_Your objective_. Please return the whole listing word for word.

_Given information_.
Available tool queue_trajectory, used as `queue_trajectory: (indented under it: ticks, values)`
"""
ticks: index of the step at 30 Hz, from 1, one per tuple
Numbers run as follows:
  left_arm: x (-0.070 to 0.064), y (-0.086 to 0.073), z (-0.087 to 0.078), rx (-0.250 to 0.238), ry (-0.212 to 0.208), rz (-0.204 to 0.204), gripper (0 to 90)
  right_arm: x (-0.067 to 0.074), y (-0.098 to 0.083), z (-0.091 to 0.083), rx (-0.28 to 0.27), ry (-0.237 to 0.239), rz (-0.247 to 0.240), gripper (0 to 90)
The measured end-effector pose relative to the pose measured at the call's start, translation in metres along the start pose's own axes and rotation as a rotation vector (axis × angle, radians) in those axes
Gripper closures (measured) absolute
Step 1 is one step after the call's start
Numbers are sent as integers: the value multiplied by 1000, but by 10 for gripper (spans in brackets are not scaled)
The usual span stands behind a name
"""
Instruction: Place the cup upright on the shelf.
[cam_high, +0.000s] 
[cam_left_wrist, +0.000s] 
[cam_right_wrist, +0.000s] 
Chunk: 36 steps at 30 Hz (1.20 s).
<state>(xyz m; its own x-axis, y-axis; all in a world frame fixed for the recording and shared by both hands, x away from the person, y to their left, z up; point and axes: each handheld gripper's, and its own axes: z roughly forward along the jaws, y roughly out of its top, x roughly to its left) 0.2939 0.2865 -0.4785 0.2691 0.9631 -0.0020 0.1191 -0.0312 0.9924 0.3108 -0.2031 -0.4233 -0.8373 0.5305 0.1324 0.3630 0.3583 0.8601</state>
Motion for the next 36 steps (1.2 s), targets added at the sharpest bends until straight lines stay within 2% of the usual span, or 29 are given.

_Written reply_.
Available tool queue_trajectory, used as `queue_trajectory: (indented under it: ticks, values)`
"""
ticks: index of the step at 30 Hz, from 1, one per tuple
Numbers run as follows:
  left_arm: x (-0.070 to 0.064), y (-0.086 to 0.073), z (-0.087 to 0.078), rx (-0.250 to 0.238), ry (-0.212 to 0.208), rz (-0.204 to 0.204), gripper (0 to 90)
  right_arm: x (-0.067 to 0.074), y (-0.098 to 0.083), z (-0.091 to 0.083), rx (-0.28 to 0.27), ry (-0.237 to 0.239), rz (-0.247 to 0.240), gripper (0 to 90)
The measured end-effector pose relative to the pose measured at the call's start, translation in metres along the start pose's own axes and rotation as a rotation vector (axis × angle, radians) in those axes
Gripper closures (measured) absolute
Step 1 is one step after the call's start
Numbers are sent as integers: the value multiplied by 1000, but by 10 for gripper (spans in brackets are not scaled)
The usual span stands behind a name
"""
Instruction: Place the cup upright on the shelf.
[cam_high, +0.000s] 
[cam_left_wrist, +0.000s] 
[cam_right_wrist, +0.000s] 
Chunk: 36 steps at 30 Hz (1.20 s).
<state>(xyz m; its own x-axis, y-axis; all in a world frame fixed for the recording and shared by both hands, x away from the person, y to their left, z up; point and axes: each handheld gripper's, and its own axes: z roughly forward along the jaws, y roughly out of its top, x roughly to its left) 0.2939 0.2865 -0.4785 0.2691 0.9631 -0.0020 0.1191 -0.0312 0.9924 0.3108 -0.2031 -0.4233 -0.8373 0.5305 0.1324 0.3630 0.3583 0.8601</state>
Motion for the next 36 steps (1.2 s), targets added at the sharpest bends until straight lines stay within 2% of the usual span, or 29 are given.

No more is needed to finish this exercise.